Records for this exercise:

◇ ◇ ◇ ◇ ◇

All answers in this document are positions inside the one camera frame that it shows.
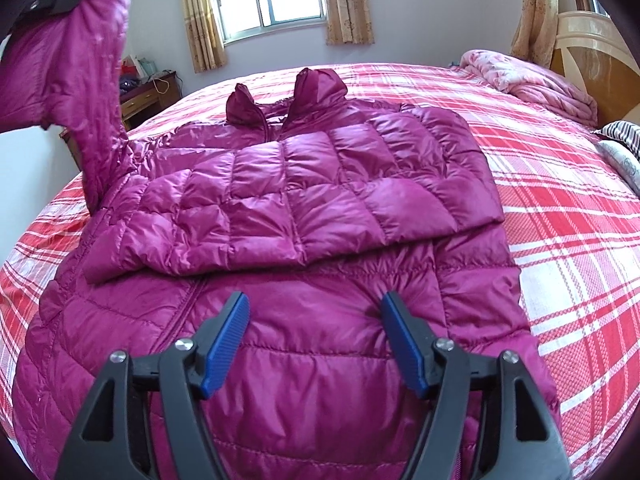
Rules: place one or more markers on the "purple bag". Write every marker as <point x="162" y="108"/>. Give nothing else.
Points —
<point x="129" y="83"/>

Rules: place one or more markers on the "white and red box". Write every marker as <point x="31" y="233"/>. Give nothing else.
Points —
<point x="131" y="66"/>

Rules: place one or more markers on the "wooden desk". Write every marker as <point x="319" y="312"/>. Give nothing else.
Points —
<point x="145" y="97"/>

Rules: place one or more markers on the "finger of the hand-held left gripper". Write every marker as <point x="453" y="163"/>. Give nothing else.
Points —
<point x="55" y="1"/>

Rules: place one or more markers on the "white patterned pillow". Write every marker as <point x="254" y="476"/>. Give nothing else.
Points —
<point x="622" y="162"/>

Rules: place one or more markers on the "pale green container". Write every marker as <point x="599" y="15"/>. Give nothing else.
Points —
<point x="149" y="67"/>

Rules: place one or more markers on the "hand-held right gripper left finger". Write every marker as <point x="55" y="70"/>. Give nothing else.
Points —
<point x="225" y="345"/>

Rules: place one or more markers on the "red plaid bed sheet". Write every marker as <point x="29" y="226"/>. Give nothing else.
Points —
<point x="565" y="240"/>

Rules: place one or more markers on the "yellow floral curtain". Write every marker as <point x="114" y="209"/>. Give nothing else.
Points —
<point x="535" y="15"/>
<point x="345" y="5"/>
<point x="200" y="25"/>

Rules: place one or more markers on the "magenta down jacket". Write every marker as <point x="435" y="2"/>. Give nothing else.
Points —
<point x="300" y="185"/>

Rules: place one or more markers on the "striped pillow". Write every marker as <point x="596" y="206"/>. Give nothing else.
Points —
<point x="625" y="135"/>

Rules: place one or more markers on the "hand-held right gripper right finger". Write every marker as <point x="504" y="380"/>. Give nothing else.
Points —
<point x="405" y="345"/>

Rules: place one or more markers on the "cream wooden headboard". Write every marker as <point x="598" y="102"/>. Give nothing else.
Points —
<point x="585" y="55"/>

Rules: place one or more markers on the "pink floral quilt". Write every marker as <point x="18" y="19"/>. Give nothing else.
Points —
<point x="540" y="90"/>

◇ ◇ ◇ ◇ ◇

Work request: Copy all lines from the data above that contain the word "gripper".

Response to the task:
Rules: place one or more markers on the "finger of the hand-held left gripper". Write every marker as <point x="453" y="163"/>. Give nothing else.
Rules: place one or more markers on the "hand-held right gripper left finger". Write every marker as <point x="55" y="70"/>. Give nothing else.
Rules: place one or more markers on the "hand-held right gripper right finger". Write every marker as <point x="504" y="380"/>. Give nothing else.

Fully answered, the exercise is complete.